France Travail: les contrôles vont s'intensifier pour les demandeurs d'emploi

En 2024, France Travail va poursuivre sa mission d'aider les demandeurs d'emploi. L'organisme va d'ailleurs intensifier les contrôles.

La mission France Travail reste la même : aider ceux qui sont à la recherche d’un emploi, en leur permettant de toucher chaque mois une allocation. D’ailleurs, sachez que les contrôles vont s’intensifier dans les prochains mois.

France Travail, un allié de taille pour les demandeurs d’emploi

C’est désormais officiel : Pôle Emploi a changé de nom pour devenir France Travail. Ce changement implique de nouvelles règles pour les allocations chômage des Français.

Le but de l’organisme est de simplifier les démarches et d’assurer le plein emploi. Le gouvernement opère donc une restructuration concernant la recherche et l’emploi, visant à améliorer l’insertion professionnelle et à réduire le chômage.

France Travail vise donc à étendre les compétences de Pôle Emploi en collaboration avec différents acteurs. Notamment l’État et les collectivités territoriales, pour venir en aide aux chômeurs et faciliter leur réinsertion.

Les personnes au chômage bénéficient donc d’un accompagnement personnalisé. Et de conseils spécialisés pour renforcer leurs compétences et s’adapter aux exigences du marché du travail.
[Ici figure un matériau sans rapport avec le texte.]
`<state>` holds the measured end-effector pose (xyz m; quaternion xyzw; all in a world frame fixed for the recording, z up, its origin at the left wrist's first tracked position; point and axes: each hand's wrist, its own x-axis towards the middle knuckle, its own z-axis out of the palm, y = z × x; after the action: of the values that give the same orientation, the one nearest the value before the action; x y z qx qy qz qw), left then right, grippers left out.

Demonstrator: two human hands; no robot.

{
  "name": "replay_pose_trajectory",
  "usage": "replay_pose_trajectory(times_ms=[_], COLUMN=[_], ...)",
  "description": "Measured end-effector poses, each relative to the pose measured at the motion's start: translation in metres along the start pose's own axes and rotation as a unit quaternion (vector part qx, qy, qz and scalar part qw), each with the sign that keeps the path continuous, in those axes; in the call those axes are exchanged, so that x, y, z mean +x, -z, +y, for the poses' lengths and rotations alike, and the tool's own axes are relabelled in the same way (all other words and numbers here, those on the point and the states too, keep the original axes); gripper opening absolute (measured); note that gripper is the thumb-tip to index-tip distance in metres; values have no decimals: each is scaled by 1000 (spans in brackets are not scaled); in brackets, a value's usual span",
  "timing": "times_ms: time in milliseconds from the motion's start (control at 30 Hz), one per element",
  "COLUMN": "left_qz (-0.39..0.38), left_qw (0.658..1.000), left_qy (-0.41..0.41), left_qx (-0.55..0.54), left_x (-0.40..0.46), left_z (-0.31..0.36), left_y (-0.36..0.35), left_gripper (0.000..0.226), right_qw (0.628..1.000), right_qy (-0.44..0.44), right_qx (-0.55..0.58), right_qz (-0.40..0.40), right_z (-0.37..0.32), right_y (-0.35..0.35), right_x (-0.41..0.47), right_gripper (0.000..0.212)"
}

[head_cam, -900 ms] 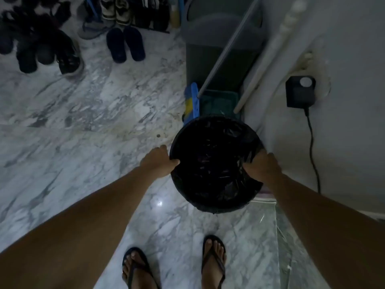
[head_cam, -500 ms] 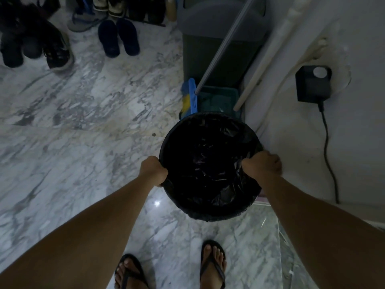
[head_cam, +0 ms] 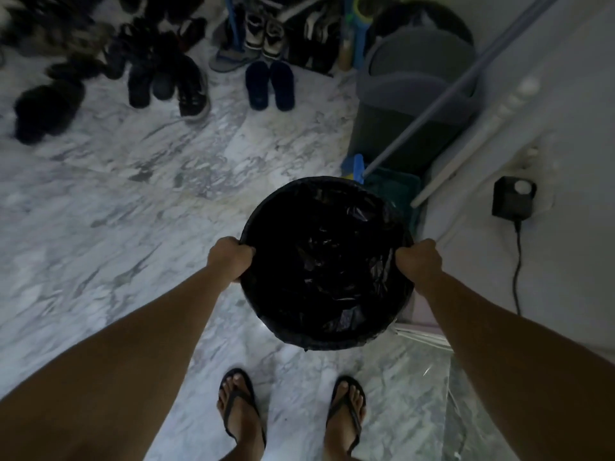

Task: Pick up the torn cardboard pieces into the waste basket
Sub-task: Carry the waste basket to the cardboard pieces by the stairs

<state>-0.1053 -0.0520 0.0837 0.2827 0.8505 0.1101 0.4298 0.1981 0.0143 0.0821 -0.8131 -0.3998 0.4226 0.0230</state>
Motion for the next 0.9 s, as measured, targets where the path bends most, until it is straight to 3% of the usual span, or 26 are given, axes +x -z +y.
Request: replay_pose_trajectory(times_ms=[367, 467, 600, 800, 900], left_qz=[167, 253, 349, 416, 432], left_qw=[983, 957, 917, 869, 851], left_qy=[-11, 6, 28, 65, 89], left_qx=[-73, -141, -194, -259, -284], left_x=[-121, -152, -187, -228, -245], left_z=[7, 1, -27, -106, -154], left_y=[194, 238, 303, 403, 447], left_gripper=[32, 45, 61, 66, 67], right_qw=[991, 981, 972, 948, 941], right_qy=[133, 188, 232, 314, 334], right_qx=[18, 27, 3, -45, -59], right_qz=[32, 47, 36, 26, 6], right_z=[-176, -217, -271, -331, -352], right_y=[43, 38, 18, -44, -82], right_x=[-170, -219, -288, -397, -447], right_gripper=[76, 70, 77, 70, 80])
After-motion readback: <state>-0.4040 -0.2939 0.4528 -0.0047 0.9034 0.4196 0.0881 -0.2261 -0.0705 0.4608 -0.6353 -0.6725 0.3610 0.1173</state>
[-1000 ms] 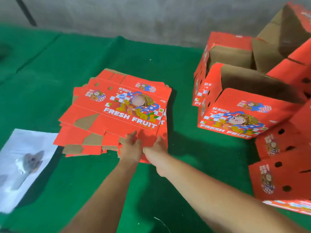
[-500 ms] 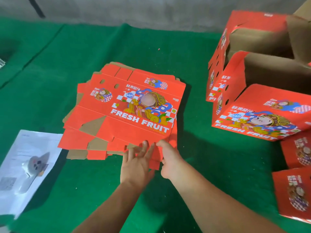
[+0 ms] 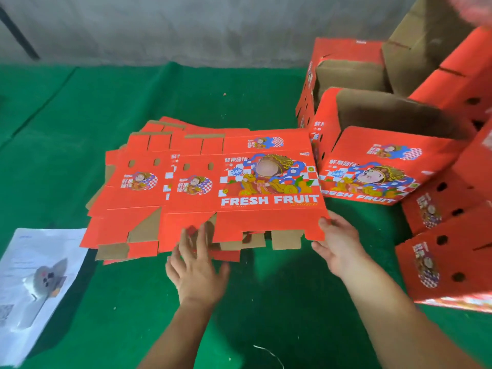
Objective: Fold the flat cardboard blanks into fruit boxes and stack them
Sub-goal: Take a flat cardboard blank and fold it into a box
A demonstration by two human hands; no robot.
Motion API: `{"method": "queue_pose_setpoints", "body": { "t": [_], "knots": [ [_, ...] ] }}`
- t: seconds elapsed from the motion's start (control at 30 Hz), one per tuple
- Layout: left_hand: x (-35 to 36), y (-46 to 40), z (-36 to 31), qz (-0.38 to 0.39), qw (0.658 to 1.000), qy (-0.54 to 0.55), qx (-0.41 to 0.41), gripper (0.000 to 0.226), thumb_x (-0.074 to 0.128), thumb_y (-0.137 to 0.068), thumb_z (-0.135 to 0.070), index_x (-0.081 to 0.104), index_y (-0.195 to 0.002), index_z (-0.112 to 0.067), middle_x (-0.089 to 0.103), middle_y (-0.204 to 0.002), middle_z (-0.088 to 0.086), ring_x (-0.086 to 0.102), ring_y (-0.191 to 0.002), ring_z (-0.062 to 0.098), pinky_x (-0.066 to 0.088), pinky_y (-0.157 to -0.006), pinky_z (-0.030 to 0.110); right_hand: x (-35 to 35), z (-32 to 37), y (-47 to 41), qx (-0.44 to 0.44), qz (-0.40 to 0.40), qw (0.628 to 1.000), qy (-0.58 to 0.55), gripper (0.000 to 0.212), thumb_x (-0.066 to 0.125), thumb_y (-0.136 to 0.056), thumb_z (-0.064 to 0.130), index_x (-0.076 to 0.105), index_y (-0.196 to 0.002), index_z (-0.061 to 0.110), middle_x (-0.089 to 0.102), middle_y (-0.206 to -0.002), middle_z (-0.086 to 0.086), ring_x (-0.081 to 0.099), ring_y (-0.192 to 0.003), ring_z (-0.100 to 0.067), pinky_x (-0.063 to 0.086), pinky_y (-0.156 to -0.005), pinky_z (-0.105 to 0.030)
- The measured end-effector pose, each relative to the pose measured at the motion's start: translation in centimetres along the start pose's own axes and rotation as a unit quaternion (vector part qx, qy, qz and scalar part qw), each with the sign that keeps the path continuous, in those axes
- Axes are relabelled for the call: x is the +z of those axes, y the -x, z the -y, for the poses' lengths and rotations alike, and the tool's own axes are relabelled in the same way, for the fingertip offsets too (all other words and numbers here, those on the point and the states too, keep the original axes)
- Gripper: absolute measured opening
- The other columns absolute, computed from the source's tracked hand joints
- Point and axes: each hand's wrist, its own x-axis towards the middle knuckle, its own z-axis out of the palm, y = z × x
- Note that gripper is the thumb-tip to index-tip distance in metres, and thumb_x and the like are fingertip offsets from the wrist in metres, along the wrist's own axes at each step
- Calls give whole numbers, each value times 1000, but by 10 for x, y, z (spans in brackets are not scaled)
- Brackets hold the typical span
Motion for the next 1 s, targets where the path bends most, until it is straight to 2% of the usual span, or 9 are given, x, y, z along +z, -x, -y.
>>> {"method": "queue_pose_setpoints", "body": {
  "t": [0.13,0.37,0.43,0.5,0.6,0.7,0.77,0.87,1.0],
  "knots": [
    [-14,-4,3,-27,998,50,-39,115,80,-70,-41,8,-161,-42,-4,-169,5,0,-153,39,10,-119,62,-39,14,11,-21,-2,1000,-9,35,63,-103,16,62,-135,31,75,-98,5,71,-85,-21,50,-64,-33],
    [-29,12,-3,90,984,139,-66,128,79,-67,-61,-12,-156,-53,-4,-171,4,25,-145,48,23,-116,60,-54,14,38,-99,26,990,100,44,63,-102,23,56,-146,26,72,-107,-6,55,-69,-19,54,-64,-32],
    [-37,20,-10,201,956,212,-3,109,78,-64,-71,13,-151,-56,21,-167,3,36,-144,38,27,-118,56,-48,12,48,-116,49,985,120,43,62,-103,24,57,-145,30,74,-105,-5,52,-67,-18,52,-62,-31],
    [-48,32,-25,285,898,335,23,68,70,-63,-83,50,-122,-55,55,-140,-7,53,-130,25,39,-113,47,-40,10,57,-141,73,976,149,45,61,-102,22,55,-146,29,75,-107,-5,52,-61,-13,49,-58,-28],
    [-62,34,-42,177,884,433,-18,82,63,-65,-82,48,-137,-48,51,-143,-7,52,-129,25,40,-111,45,-43,16,68,-174,84,963,189,47,62,-102,20,54,-148,24,73,-112,-2,54,-62,-11,50,-60,-28],
    [-76,23,-42,-90,967,240,-12,97,80,-78,-47,30,-158,-26,26,-161,14,42,-132,46,36,-108,60,-70,33,68,-192,77,950,235,47,64,-102,21,54,-147,24,68,-107,0,55,-71,-18,56,-72,-35],
    [-84,16,-36,-181,970,96,132,80,76,-89,-29,35,-158,-32,27,-163,10,47,-119,44,40,-99,57,-85,43,68,-194,81,942,261,44,63,-102,21,57,-145,23,64,-107,2,56,-74,-19,57,-76,-36],
    [-85,14,-45,-55,950,-57,303,89,72,-86,-29,23,-158,-50,14,-168,-19,42,-112,28,40,-96,41,-85,52,70,-201,53,957,203,35,61,-102,12,64,-136,17,66,-115,-2,64,-76,-19,63,-78,-39],
    [-79,12,-73,-47,960,-96,258,96,62,-85,-24,7,-158,-52,7,-167,-28,36,-115,22,34,-95,39,-77,55,77,-194,39,970,-144,42,59,-99,1,58,-137,17,68,-124,-16,74,-102,-34,64,-72,-37]
  ]
}}
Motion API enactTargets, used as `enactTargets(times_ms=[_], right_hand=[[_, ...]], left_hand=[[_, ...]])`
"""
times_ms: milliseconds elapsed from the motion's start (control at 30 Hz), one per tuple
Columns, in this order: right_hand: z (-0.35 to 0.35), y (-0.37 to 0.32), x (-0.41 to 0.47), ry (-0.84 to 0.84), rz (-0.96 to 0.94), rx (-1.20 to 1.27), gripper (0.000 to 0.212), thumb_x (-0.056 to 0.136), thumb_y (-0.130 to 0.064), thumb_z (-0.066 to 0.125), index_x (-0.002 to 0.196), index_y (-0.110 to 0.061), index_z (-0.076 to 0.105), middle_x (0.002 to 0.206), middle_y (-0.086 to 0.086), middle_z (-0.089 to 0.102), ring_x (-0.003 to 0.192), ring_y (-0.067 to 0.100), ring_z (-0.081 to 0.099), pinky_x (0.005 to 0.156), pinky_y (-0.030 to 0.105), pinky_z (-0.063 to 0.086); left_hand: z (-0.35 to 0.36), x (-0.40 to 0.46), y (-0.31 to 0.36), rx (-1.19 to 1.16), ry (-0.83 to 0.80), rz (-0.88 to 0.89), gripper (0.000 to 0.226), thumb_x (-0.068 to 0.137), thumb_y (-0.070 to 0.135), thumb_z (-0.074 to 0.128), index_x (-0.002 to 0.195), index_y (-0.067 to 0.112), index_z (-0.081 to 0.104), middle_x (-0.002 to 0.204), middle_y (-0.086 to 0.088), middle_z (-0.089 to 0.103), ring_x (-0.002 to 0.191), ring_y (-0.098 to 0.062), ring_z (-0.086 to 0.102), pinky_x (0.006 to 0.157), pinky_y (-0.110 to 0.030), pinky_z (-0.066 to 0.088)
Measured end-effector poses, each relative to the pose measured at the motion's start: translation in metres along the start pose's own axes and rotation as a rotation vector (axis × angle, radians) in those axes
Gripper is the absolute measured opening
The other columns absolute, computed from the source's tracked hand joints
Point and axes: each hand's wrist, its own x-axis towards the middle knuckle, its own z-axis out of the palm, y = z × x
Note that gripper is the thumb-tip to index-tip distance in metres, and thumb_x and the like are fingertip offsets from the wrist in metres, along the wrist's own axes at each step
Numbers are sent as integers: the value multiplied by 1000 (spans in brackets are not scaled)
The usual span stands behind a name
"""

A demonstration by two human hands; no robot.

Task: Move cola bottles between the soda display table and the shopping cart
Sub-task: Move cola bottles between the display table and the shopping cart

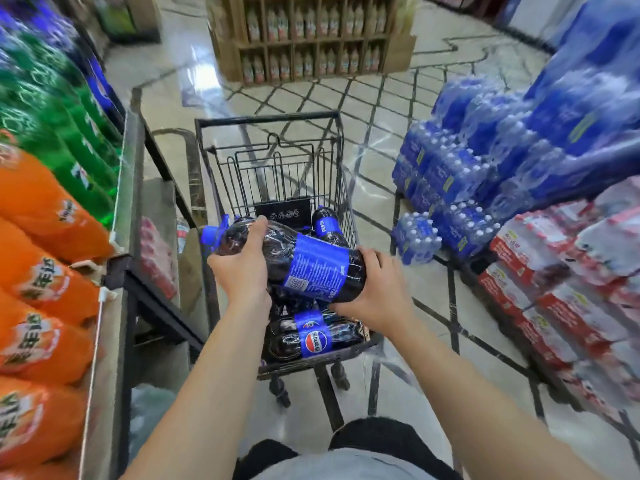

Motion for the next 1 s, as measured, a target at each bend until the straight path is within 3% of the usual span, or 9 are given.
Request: enactTargets(times_ms=[100, 167, 300, 433, 600, 733, 1000], right_hand=[[-34, -9, -9, 24, -52, -7, 118, 48, -64, 85, 149, -23, 39, 136, 1, 49, 123, 27, 45, 103, 46, 44], [-56, -10, -19, 40, -84, 8, 119, 50, -63, 87, 151, -25, 37, 139, 0, 48, 125, 27, 43, 103, 45, 43], [-92, -1, -39, 77, -147, 23, 125, 51, -68, 85, 155, -24, 32, 143, 1, 43, 129, 27, 40, 109, 48, 38], [-120, 17, -65, 106, -238, 41, 123, 52, -68, 85, 154, -23, 35, 142, 0, 45, 128, 24, 39, 108, 42, 35], [-144, 39, -104, 66, -341, 72, 124, 51, -70, 82, 155, -22, 35, 142, 0, 43, 130, 23, 36, 108, 42, 36], [-145, 46, -135, 61, -402, 130, 121, 47, -75, 77, 150, -23, 42, 138, -1, 47, 127, 25, 45, 106, 49, 42], [-135, 30, -204, -90, -510, 265, 123, 44, -77, 76, 151, -29, 40, 140, -6, 44, 129, 20, 40, 109, 44, 39]], left_hand=[[-2, -19, 13, -28, 1, 57, 150, 13, 85, 89, 143, 19, 51, 131, -2, 69, 116, -28, 71, 100, -53, 57], [-3, -43, 25, -63, -13, 84, 153, 12, 84, 91, 144, 19, 50, 131, -4, 69, 114, -30, 72, 97, -55, 58], [-4, -110, 48, -140, -33, 137, 125, 36, 64, 97, 140, 16, 48, 122, -3, 72, 105, -26, 75, 91, -53, 62], [-11, -161, 39, -158, 35, 232, 91, 55, 51, 98, 127, 18, 53, 108, 8, 71, 96, -13, 74, 94, -42, 61], [-33, -223, 18, -214, 153, 352, 117, 43, 69, 99, 142, 22, 57, 127, 6, 73, 114, -14, 73, 105, -46, 56], [-61, -279, 6, -176, 202, 437, 86, 51, 73, 90, 121, 30, 67, 117, 11, 75, 109, -11, 72, 107, -42, 54], [-129, -350, 4, -188, 362, 495, 79, 54, 61, 94, 119, 27, 66, 116, 2, 75, 105, -18, 74, 102, -50, 57]])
France Travail coordonnera donc les efforts des conseillers, des entreprises et des organismes de formation. Et ce, pour faciliter l’accès à un emploi stable.

Malgré ces changements, le système continuera donc à fournir des aides aux allocataires de France Travail. En effet, la mission du nouveau Pôle Emploi reste d’aider les plus nombreux.

Un nouveau mode de fonctionnement

Désormais, les personnes inscrites à France Travail bénéficient d’une orientation vers la structure adaptée à leurs besoins. Ils ne sont pas nécessairement accompagnés par un conseiller France Travail.

L’interlocuteur du demandeur d’emploi peut être une mission locale ou un travailleur social du conseil départemental, par exemple. L’organisme va ainsi réaliser un diagnostic approfondi auprès du demandeur d’emploi, permettant son orientation.

Chaque demandeur d’emploi va donc signer un contrat d’engagement unifié, fondé sur des engagements réciproques. Ce dernier vient donc remplacer le projet personnalisé d’accès à l’emploi (PPAE), le contrat d’engagement jeune (CEJ) ou le parcours contractualisé vers l’emploi (Pacea).

Le contrat d’engagement comporte donc un plan d’action précisant les objectifs d’insertion sociale et professionnelle. Il implique des heures d’activité pour l’accompagnement ou la formation.

Lors de l’examen au Parlement de la loi pour le plein emploi, les sénateurs ont donc ajouté, pour les demandeurs d’emploi, une obligation d’au moins 15 heures d’activité par semaine. Cela représente une obligation pour ceux qui cherchent un emploi.

Les contrôles de France Travail renforcés

Une nouvelle initiative pour les demandeurs d’emploi est en cours. Olivier Dussopt, ancien ministre du Travail, avait déjà évoqué dans les colonnes des Echos en décembre dernier son souhait d’accroître significativement le nombre de vérifications.

Lors d’une visite dans les Vosges le vendredi 1ᵉʳ mars, Gabriel Attal a réaffirmé cette volonté en déclarant. « Le cap demeure le plein emploi et nous y parviendrons ».

Pour atteindre cet objectif, le gouvernement prévoit donc d’intensifier les contrôles. En passant de 500 000 contrôles effectués par l’ex-Pôle Emploi l’année dernière à plus de 600 000 cette année.

Cette intensification des vérifications ne s’arrêtera pas là, selon Gabriel Attal. Il a annoncé l’ambition de tripler le nombre de contrôles chaque année jusqu’à la fin du quinquennat.

Ainsi, en 2027, France Travail effectuera 1,5 million de contrôles par an. Le Premier ministre encourage les partenaires sociaux de France Travail à soutenir cet objectif pour le concrétiser.

Cette augmentation des contrôles ne concernera pas tous les demandeurs d’emploi de la même manière. Gabriel Attal souhaite que les vérifications menées par les agents de France Travail ciblent les métiers en tension, où l’offre d’emploi dépasse le nombre de candidats.